Statistical analyses
Continuous data were summarised using medians and IQRs. Categorical data are reported as absolute and relative frequencies (%). The significance of different EBV seropositivity rates between patients with early MS and persons in the hospital population was assessed by two-tailed Fisher exact tests (https://www.graphpad.com/quickcalcs/contingency2/). A p value of <0.05 was considered significant.
Results
EBV seroprevalence in early MS
The median (IQR) age of the 901 patients included in this study was 33 (27–41) years, and 630/901 (69.9%) were women. At the time of blood sampling, 380 (42.2 %) had a diagnosis of a CIS and 521 (57.8%) had a diagnosis of RRMS according to the inclusion criteria of the German National MS cohort. The median (IQR) EDSS score of patients with CIS and RRMS was 1.5 (1.0–2.0, data available from n=899 patients).IgG antibodies to EBNA-1, as measured in diluted sera by CLIA, were positive in 839 of 901 (93.1%) patients with CIS/RRMS. Of the 62 patients without antibodies to EBNA-1, 45 (72.6%) had positive IgG antibodies to VCA, as measured in diluted sera by CLIA. Of the 17 remaining patients, 17 (100%) had IgG antibodies to EBV as detected in undiluted sera by EBV IgG immunoblot. Detailed results of EBV IgG immunoblots are provided in online supplementary table 1. In sum, 12 of 17 sera reacted with the EBNA-1 p72 antigen and 17 of 17 sera reacted with at least one of two VCA antigens (p18 and p23) included in the EBV IgG immunoblot. Altogether, 901 of 901 (100%) patients with CIS/RRMS investigated in this work were EBV seropositive.

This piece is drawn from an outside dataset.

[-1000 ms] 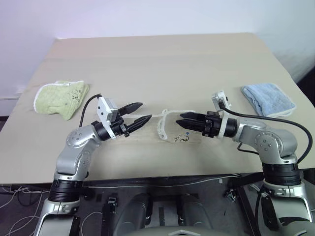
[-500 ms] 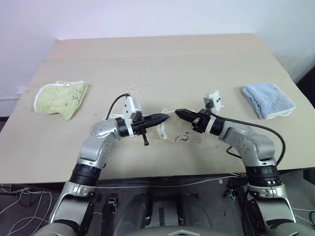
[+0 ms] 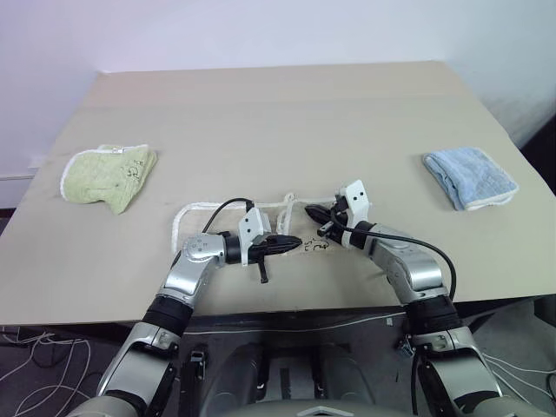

EBV seroprevalence in a large hospital population
To compare the EBV seroprevalence in patients with early MS with the general EBV seroprevalence in a similar geographical region, we analysed the EBV seroprevalence across different age groups in a large hospital population (n=16 163) from Berlin/Northern Germany. Data on sex were available from 16 036 of these persons, of which 7714 (48%) were female and 8322 (52%) were male. Figure 1A summarises the EBV seroprevalence in the entire hospital population; the respective source data are provided in online supplementary table 2. EBV seropositivity was high in newborns (<0.25 years) and lowest in 0.75–<1 year olds. Subsequently, EBV seropositivity increased until adulthood, with steepest increases in the age cohorts of 1.5–2.0 and 15–19 years. The increases of EBV seropositivity in these age cohorts were paralleled by an increased detection of VCA IgM antibodies, indicating primary EBV infections. While EBV seropositivity further increased with increasing age and was ≥98% in all 5-year age cohorts from 45 to 79 years, it did not reach 100% in any of these age cohorts. EBV seropositivity tended to be overall slightly higher in women than in men, but the course of EBV seropositivity across the life span was similar in both sexes (figure 1B).
Figure 1
(A) EBV seropositivity rates by age cohorts in a large hospital population (N=16 163). The percentage positivity of IgG antibodies to EBNA-1 and of IgG and IgM antibodies to VCA in different age cohorts is shown. Note that the x-axis is not proportional. EBV seropositivity was defined as seropositivity to at least one of the three antibodies, EBNA-1 IgG, VCA IgG or VCA IgM. The number of persons analysed in each age cohort is indicated above the graph. (B) EBV seropositivity rates by age cohorts in a large hospital population are shown separately for female (n=7714) and male (n=8322) persons. EBV seropositivity was defined as seropositivity to at least one of the three antibodies, EBNA-1 IgG, VCA IgG or VCA IgM. The number of female/male persons analysed in each age cohort is indicated above the graph. EBNA-1, Epstein-Barr nuclear antigen-1; EBV, Epstein-Barr virus; VCA, viral capsid antigen.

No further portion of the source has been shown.